Changing lighting behavior is fairly easy by modifying these textures. It isn’t instantly mastered. The textures do have a bit of a learning curve until you get a hang of how changes in the textures translate to changes in lighting behavior. However, it’s fairly obvious how these textures provide a lot of control for artists, and are easier to edit than parameters in code. Essentially each 2D texture is defining a function with two inputs, which output a result that is combined into the lighting equations. By changing the textures, an artist is actually changes the lighting equations themselves.
Here’s an example of two different textures.
You can see they are quite different. The top lighting texture has had all color removed and a more gentle slope introduced. This will give the objects a softer look. The bottom texture shows a rim darkening effect. Here are the results of using these textures.
We can achieve many varied looks using these two lighting textures (not to mention textures mapped to the object itself).
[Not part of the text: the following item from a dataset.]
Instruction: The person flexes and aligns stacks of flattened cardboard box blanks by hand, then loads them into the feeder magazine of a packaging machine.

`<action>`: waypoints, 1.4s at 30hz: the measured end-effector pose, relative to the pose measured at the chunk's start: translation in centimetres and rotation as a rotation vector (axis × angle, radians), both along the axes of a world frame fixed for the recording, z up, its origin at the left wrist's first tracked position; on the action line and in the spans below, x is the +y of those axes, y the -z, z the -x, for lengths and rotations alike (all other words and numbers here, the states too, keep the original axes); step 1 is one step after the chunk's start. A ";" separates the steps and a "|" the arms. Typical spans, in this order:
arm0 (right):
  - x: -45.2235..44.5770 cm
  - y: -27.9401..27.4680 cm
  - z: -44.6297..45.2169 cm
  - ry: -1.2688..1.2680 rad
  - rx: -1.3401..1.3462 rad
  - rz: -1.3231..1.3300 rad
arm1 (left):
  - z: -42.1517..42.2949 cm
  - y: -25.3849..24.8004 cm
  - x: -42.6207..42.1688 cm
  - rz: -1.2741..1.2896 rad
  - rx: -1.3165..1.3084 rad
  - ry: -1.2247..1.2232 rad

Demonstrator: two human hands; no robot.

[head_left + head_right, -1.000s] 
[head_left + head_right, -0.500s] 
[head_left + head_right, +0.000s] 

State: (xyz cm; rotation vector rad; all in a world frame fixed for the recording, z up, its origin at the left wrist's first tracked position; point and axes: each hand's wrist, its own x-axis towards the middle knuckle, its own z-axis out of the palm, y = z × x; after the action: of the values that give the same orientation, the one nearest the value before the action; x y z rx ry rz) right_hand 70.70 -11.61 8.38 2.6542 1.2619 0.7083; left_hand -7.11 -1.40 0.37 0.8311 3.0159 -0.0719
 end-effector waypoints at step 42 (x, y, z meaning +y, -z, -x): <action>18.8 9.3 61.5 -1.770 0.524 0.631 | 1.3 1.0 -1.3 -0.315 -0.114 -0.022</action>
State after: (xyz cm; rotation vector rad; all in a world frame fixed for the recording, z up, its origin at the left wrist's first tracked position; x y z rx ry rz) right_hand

The other benefit of this technique used with forward rendering (not deferred) is that each object can easily have its own custom lighting. Also, because the lighting equations are stored in textures, a simple texture fetch (tex2D) function computes view-independent and view-dependent lighting effects. The fewer instructions means we can handle more lights per pass than usual, meaning overall a scene will be able handle more lights with forward rendering than before (16, 32, maybe even 64 lights per object with modern cards that support Shader Model 3.0). With this, we may be able to achieve a many-light rendering system without the up-front cost of deferred rendering. This is still experimental and the deferred renderer is still in Bombs, but as the art content and style becomes more concrete we may move over to a system based around this shader. Stay tuned for more!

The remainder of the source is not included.